In our recent commencement ceremonies, I’ve reminded our graduates of something Henry Ford said: “You can't build a reputation on what you’re going to do.”
As someone who revolutionized the auto industry, modernized personnel practices, and promoted modern production, Ford spoke from experience — having created a worldwide sensation with Ford Motor Company 110 years ago.
But an even greater revolution came before. With the passage of the Morrill Act came a world-changing system of universities and colleges dedicated to advancing the interests of their home states. It’s said that this is perhaps the best public policy ever created, because it changed the world. THE University of Idaho brought the power of a land-grant to our state.
Nearly 125 years ago, the visionaries who created our university, knew that talk was cheap. It’s what you did that mattered. Their goal was simple. They wanted tangible results. That’s why they dedicated the university to “…the training of Idaho’s future citizens to their highest usefulness in private life and public service.”

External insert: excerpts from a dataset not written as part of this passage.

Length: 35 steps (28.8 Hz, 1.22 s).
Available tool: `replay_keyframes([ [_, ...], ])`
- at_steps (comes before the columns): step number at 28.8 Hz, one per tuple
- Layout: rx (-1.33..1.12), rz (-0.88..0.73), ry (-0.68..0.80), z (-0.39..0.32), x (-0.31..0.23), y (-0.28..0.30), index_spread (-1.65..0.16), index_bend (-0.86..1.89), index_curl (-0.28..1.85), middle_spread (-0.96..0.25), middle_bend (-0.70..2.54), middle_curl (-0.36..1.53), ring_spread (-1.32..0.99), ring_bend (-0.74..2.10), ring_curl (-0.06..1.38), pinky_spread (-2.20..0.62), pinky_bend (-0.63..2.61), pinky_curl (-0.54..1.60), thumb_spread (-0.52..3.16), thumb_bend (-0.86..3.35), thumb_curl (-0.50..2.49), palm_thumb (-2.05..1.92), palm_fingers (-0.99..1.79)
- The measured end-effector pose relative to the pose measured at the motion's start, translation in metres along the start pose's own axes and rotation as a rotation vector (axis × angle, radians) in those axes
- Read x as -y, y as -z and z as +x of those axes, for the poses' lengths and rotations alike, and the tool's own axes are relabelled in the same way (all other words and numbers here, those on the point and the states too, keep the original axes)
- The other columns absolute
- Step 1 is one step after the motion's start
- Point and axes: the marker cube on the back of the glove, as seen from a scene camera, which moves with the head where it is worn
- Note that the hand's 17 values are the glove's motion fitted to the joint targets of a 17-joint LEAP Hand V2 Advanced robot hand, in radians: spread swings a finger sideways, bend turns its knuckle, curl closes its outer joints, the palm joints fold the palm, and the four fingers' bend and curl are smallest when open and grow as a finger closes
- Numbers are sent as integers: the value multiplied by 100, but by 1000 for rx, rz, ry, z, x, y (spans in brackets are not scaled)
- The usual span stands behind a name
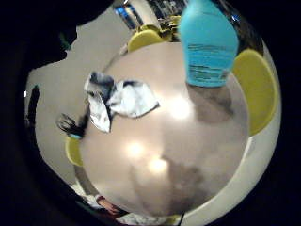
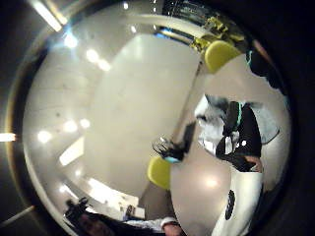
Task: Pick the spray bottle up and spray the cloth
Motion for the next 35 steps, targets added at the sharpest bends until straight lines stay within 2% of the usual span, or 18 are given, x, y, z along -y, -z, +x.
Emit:
replay_keyframes([
  [4,131,151,-57,31,16,31,-16,18,31,0,39,32,-8,40,31,1,18,28,95,46,34,84,77],
  [8,143,292,-149,72,38,58,-18,18,33,-1,40,34,-10,42,34,2,9,27,97,39,34,80,64],
  [10,147,308,-216,92,49,66,-20,24,37,-1,44,37,-9,34,34,9,-1,23,97,36,35,79,40],
  [16,167,254,-337,139,60,72,-23,33,39,-2,53,40,-9,25,32,13,0,14,97,31,37,83,26],
  [23,164,307,-367,173,40,92,-27,60,45,-5,62,43,-11,22,30,16,-6,4,96,26,40,86,44],
  [27,72,316,-310,171,39,90,-25,50,43,-5,60,43,-12,45,35,13,10,4,93,24,43,89,69],
  [35,-92,259,-188,152,28,67,-20,45,46,-4,57,45,-13,53,41,8,14,10,91,17,47,91,82],
])
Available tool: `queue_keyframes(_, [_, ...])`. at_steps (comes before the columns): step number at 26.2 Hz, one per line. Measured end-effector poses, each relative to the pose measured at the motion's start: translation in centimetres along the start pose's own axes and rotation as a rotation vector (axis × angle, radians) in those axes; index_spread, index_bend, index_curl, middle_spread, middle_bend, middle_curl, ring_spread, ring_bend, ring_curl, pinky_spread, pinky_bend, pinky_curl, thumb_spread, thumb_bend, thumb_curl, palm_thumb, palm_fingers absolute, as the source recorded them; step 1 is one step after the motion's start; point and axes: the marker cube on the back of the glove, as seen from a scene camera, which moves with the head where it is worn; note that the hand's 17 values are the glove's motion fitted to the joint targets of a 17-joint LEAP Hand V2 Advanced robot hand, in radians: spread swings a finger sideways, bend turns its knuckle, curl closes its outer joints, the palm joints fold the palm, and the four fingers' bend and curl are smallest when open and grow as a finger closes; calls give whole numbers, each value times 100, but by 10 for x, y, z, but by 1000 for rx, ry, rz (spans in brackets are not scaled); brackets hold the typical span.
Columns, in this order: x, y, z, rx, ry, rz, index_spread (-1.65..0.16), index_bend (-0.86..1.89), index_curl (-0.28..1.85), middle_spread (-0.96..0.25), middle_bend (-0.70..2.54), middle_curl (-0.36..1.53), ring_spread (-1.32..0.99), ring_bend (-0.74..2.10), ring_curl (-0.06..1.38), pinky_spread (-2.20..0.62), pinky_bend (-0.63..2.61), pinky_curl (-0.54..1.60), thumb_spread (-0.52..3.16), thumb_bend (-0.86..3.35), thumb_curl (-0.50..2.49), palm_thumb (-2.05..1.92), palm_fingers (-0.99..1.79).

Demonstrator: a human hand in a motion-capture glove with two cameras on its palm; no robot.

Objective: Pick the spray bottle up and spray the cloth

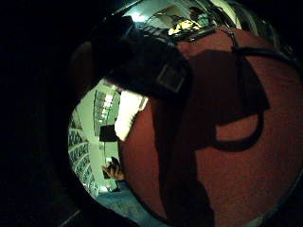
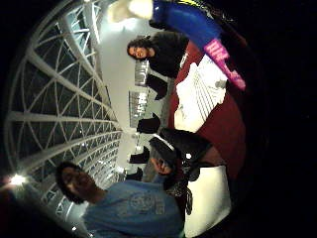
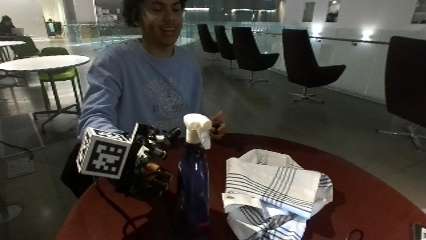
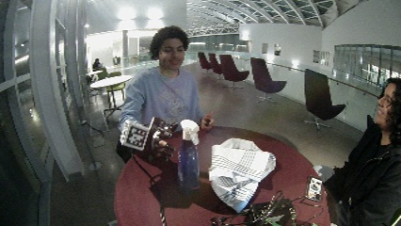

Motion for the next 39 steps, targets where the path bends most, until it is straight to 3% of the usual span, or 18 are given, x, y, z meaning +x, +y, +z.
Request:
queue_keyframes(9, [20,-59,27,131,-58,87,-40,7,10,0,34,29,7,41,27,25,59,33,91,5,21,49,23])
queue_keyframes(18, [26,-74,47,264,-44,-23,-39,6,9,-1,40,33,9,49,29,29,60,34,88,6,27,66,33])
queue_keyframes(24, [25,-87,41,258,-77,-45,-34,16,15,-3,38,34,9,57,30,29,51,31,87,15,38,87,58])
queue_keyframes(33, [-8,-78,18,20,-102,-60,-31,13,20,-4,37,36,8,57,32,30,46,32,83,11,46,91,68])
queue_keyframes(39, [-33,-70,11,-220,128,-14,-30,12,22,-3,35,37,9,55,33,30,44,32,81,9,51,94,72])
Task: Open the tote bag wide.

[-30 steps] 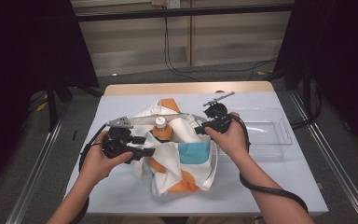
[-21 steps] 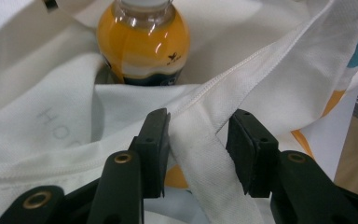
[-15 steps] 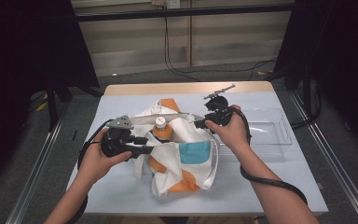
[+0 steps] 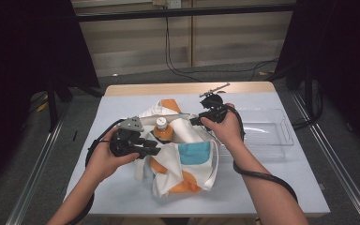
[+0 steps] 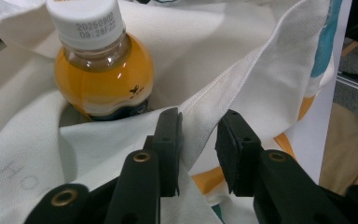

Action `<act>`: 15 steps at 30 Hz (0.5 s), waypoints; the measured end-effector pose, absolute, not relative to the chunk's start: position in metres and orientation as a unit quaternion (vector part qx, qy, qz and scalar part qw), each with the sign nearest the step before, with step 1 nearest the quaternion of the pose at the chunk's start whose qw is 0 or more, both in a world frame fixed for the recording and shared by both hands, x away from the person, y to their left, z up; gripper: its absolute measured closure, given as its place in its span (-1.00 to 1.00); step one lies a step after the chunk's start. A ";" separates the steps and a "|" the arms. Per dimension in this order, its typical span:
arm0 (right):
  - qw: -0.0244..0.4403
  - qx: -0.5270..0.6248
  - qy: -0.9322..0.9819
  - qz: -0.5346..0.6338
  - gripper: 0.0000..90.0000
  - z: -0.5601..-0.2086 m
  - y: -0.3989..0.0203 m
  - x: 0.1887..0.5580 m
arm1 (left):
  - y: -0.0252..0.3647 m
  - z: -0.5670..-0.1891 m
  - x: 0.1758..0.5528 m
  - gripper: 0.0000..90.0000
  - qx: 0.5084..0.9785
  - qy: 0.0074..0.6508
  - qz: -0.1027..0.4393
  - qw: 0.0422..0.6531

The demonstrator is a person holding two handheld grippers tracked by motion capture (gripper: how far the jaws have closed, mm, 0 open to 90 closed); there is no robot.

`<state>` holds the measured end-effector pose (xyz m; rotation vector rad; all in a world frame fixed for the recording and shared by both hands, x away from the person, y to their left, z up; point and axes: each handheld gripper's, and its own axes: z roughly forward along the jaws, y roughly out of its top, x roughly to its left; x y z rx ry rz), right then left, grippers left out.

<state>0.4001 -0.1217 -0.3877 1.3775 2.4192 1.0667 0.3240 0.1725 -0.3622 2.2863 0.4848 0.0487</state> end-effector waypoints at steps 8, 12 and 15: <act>0.053 0.476 0.807 0.345 0.88 -0.401 -0.120 0.406 | 0.176 -0.366 0.322 0.73 0.912 0.172 0.022 0.371; 0.045 0.481 0.810 0.333 0.93 -0.408 -0.120 0.405 | 0.178 -0.375 0.321 0.75 0.914 0.171 0.017 0.366; 0.045 0.480 0.814 0.324 0.99 -0.413 -0.119 0.404 | 0.178 -0.384 0.320 0.78 0.916 0.176 0.011 0.360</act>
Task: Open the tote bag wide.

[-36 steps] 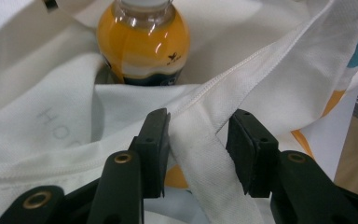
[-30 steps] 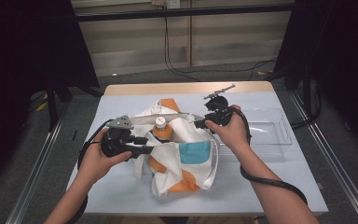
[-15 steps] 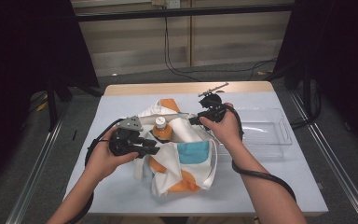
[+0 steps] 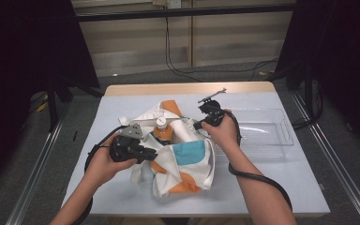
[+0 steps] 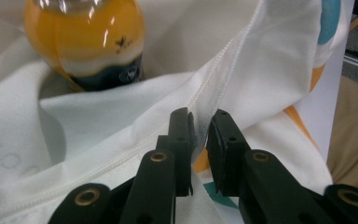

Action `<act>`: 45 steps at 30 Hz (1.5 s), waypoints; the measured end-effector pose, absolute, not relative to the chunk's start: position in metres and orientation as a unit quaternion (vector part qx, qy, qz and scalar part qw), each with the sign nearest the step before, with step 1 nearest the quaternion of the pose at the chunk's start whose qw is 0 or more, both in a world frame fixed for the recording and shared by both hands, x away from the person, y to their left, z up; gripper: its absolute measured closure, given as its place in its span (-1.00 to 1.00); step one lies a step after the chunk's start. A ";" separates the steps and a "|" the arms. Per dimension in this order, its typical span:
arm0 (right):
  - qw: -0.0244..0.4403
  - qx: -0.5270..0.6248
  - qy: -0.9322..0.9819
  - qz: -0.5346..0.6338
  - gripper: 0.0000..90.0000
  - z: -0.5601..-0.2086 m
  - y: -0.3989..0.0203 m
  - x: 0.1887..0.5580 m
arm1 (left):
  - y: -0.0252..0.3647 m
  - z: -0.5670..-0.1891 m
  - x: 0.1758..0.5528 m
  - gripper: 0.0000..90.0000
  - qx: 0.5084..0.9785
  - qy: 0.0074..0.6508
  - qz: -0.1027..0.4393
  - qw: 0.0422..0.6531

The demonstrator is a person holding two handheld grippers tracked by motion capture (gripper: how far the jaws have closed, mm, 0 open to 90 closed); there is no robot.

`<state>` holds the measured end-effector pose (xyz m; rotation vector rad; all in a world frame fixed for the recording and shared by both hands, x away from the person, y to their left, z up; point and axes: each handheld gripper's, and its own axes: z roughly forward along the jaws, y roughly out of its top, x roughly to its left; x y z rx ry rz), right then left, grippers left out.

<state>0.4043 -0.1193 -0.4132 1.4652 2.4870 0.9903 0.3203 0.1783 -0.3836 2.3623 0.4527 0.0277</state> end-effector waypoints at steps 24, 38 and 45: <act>0.067 0.475 0.813 0.330 0.82 -0.416 -0.117 0.394 | 0.180 -0.411 0.317 0.82 0.925 0.187 -0.005 0.330; 0.075 0.444 0.820 0.354 0.41 -0.381 -0.098 0.382 | 0.177 -0.407 0.318 0.83 0.926 0.184 0.000 0.330; 0.076 0.434 0.823 0.358 0.30 -0.370 -0.089 0.380 | 0.176 -0.404 0.319 0.83 0.924 0.186 0.002 0.334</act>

President Teddy Roosevelt saw the results in 1911 when he spoke from a platform of wheat produced in large part by U-Idaho research. “I know that the university represents that which shall count in the state tomorrow, and that it makes possible the growth in the … years to come.”
Your university does just that by inspiring the futures of our students and the lives of citizens who benefit from U-Idaho influenced education, leadership and research that bolsters many industries — as well as education, medicine, government, law and the military.
This month the ranks of our alumni will swell with approximately 1,774 Vandals receiving their degrees, bringing our total graduates to 108,000. But it’s not about us. It’s about them, and what they will do with their degree as Idaho alums. Our graduates make our reputation by living out their own legacies of leading. They make a difference and will continue to do so for generations.
So when you hear someone claim they’re offering you the latest and greatest in higher education, ask this question: “What have you done of consequence?”
Too often the answer is “very little.”
But, the Vandal legacy of leading continues to benefit our state, our nation and the world. We have a legacy of leading that continues to make a substantive difference in the lives of Idahoans and people beyond our borders.
I’m glad you’re a part of that proud tradition.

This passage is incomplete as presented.